PROJECT SUMMARY This proposal is submitted in response to the NIH Development of Animal Models and Related Biological Materials for Research (R21) program. The proposal develops an image-guided robotic platform that performs the automated delivery of molecular genetic tools and non-genetically encoded reagents such as chemical libraries, fluorescent dyes to monitor cellular processes, functionalized magnetic beads, or nanoparticles into thousands of Drosophila embryos in a single experimental session. The proposed work builds on recent engineering innovations in our collaborative group which has developed image-guided robotic systems that can precisely interface with single cells in intact tissue. The two Specific Aims provide for a systematic development of the proposed technologies. AIM 1 first engineers a robotic platform (‘Autoinjector’) that can scan and image Drosophila embryos in arrays of egg laying plates. We will utilize machine learning algorithms for automated detection of embryos, followed by thresholding and morphology analysis to detect embryo centroids and annotate injection sites. In AIM 2, we will utilize microprocessor-controlled fluidic circuits for programmatic delivery of femtoliter to nanoliter volumes of reagents into individual embryos. We will quantify the efficacy of the Autoinjector by comparing the survival, fertility, and transformation rates of transposon or PhiC31-mediated transgenesis to manual microinjection datasets. Finally, we will demonstrate the efficient delivery of sgRNAs and mutagenesis in the presence of Cas9. This project fits very well within the goals of the program by engineering a novel tool for producing and improving animal models. The Autoinjector will accelerate Drosophila research and empower scientists to perform novel experiments and genome-scale functional genomics screens that are currently too inefficient or labor intensive to be conducted on a large scale and may additionally enable other novel future applications.
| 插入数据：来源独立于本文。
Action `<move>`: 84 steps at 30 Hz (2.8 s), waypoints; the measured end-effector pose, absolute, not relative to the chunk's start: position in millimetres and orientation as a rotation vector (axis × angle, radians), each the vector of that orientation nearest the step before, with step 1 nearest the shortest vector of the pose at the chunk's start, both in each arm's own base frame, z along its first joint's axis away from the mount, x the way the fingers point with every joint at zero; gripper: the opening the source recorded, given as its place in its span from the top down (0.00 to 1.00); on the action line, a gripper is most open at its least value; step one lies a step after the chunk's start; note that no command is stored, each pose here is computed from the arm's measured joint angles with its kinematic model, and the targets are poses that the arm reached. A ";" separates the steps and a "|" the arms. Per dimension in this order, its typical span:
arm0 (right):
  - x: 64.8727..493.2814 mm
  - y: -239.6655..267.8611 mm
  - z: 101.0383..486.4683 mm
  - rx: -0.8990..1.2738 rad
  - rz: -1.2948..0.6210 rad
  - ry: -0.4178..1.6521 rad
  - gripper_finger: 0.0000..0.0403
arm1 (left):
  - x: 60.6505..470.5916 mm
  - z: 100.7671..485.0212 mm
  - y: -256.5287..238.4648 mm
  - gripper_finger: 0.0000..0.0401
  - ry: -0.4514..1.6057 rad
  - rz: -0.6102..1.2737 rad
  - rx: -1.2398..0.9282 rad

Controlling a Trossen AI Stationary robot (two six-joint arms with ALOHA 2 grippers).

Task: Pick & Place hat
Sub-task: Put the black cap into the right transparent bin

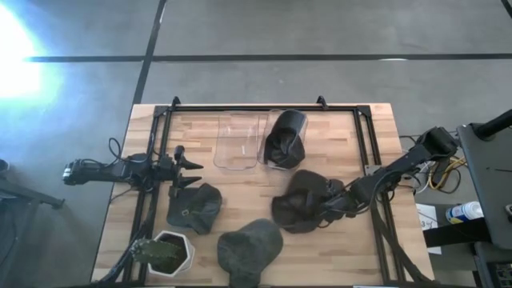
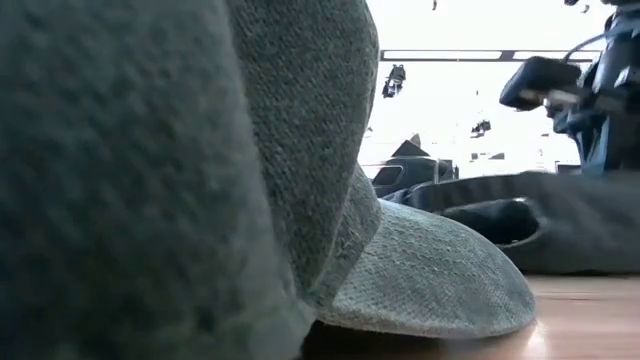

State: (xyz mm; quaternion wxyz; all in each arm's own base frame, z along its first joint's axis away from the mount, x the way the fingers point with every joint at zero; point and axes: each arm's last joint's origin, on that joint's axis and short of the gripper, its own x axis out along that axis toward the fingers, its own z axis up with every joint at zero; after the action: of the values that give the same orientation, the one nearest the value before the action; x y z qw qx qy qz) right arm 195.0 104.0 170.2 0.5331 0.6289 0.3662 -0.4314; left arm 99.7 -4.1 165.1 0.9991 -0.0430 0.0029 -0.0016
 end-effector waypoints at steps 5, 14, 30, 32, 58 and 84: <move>199.2 110.5 207.4 1.442 -0.883 0.885 0.96 | 99.7 165.1 -4.1 0.55 0.006 -0.003 -0.086; 208.8 101.0 312.5 1.245 -0.809 0.627 0.96 | 99.7 165.1 -4.1 0.55 0.006 -0.003 -0.086; 230.7 -34.8 369.6 0.889 -1.224 0.223 0.97 | 99.7 165.1 -4.0 0.55 0.006 -0.003 -0.086; 241.5 -48.5 372.2 0.887 -1.159 0.218 0.97 | 99.7 165.1 -4.0 0.55 0.006 -0.003 -0.086; 300.2 -91.1 301.3 0.916 -1.241 1.086 0.93 | 99.8 165.0 -4.0 0.55 0.008 -0.003 -0.086; 360.1 -105.8 259.0 0.735 -1.137 1.251 0.86 | 99.8 165.0 -4.0 0.55 0.008 -0.003 -0.086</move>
State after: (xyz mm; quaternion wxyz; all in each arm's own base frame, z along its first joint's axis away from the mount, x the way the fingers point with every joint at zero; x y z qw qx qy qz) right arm 360.1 -105.8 259.0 0.6044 0.3178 0.5408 -0.4911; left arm 99.8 -4.0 165.0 0.9991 -0.0430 0.0039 -0.0013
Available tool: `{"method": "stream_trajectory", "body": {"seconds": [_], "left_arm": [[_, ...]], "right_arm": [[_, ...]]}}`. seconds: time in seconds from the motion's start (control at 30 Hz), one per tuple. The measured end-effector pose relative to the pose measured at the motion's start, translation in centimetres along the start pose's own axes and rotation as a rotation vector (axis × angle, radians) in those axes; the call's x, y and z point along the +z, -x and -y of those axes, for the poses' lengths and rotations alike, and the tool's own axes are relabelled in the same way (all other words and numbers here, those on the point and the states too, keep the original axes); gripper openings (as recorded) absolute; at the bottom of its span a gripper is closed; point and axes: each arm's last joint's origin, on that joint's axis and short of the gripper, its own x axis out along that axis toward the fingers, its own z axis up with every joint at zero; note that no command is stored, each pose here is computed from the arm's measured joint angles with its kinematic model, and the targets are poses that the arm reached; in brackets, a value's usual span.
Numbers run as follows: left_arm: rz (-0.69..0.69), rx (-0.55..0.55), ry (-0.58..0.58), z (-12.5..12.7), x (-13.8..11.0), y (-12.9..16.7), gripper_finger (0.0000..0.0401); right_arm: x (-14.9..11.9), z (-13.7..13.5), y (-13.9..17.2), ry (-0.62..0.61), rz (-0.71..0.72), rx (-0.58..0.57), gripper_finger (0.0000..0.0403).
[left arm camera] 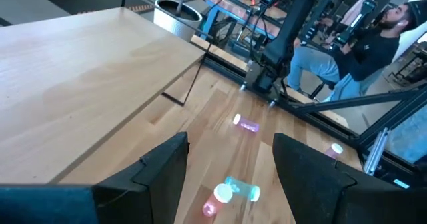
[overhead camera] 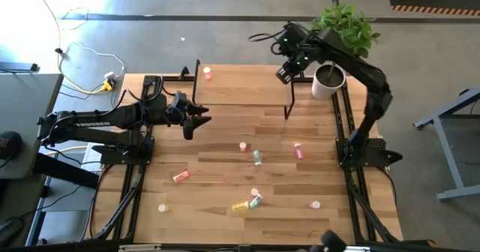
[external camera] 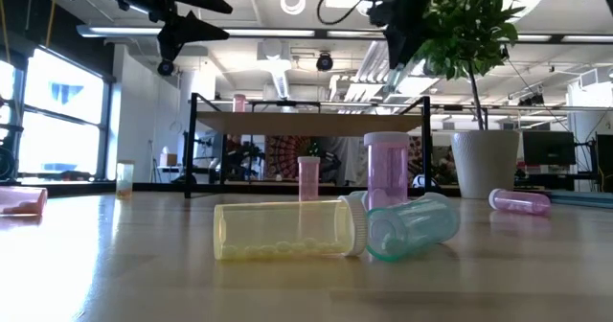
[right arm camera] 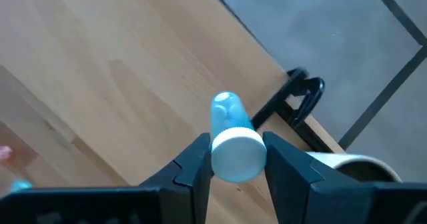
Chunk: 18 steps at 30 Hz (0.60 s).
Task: Pick and place medicine bottles onto shelf by color
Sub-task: Put the top right blue pill bottle on the shelf
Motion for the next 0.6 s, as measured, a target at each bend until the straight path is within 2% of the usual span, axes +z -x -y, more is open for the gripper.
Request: {"method": "stream_trajectory", "body": {"seconds": [0.3,0.6], "left_arm": [[0.000,0.000,0.000,0.0,0.0,0.0,0.0209],[-0.001,0.000,0.000,0.0,0.0,0.0,0.0209]], "right_arm": [[1.7,-1.3,-4.6,0.187,-0.089,-0.031,0.0106],[2.7,-1.8,-6.4,0.286,-0.060,-0.028,0.0106]]}}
项目摘要 该提案是为了响应NIH动物模型和相关生物学的发展而提交的。 研究材料（R21）计划。该提案开发了一种图像引导的机器人平台， 分子遗传工具和非遗传编码试剂的自动化递送 库、监测细胞过程的荧光染料、功能化磁珠或纳米颗粒， 数千个果蝇胚胎的实验。拟议的工作建立在最近 我们的合作小组开发了图像引导机器人系统， 与完整组织中的单细胞精确地连接。这两个具体目标提供了一个系统的 发展所提出的技术。AIM 1首先设计了一个机器人平台（“自动注射器”）， 扫描和成像产卵板阵列中的果蝇胚胎。我们将利用机器学习算法 用于胚胎的自动检测，随后进行阈值和形态分析以检测胚胎 质心和注释注射部位。在AIM 2中，我们将利用微处理器控制的流体回路， 将毫微微升至毫微微升体积的试剂程序性递送到单个胚胎中。我们将量化 通过比较转座子的存活率、生育力和转化率， PhiC31介导的转基因到手动显微注射数据集。最后，我们将展示有效的 SgRNA的递送和在Cas9存在下的诱变。该项目非常符合 通过设计一种新的工具来生产和改进动物模型。自动注射装置将 加速果蝇研究，使科学家能够进行新的实验和基因组规模 功能基因组学筛选目前效率太低或劳动密集型，无法在大型 规模，并可以另外实现其他新颖的未来应用。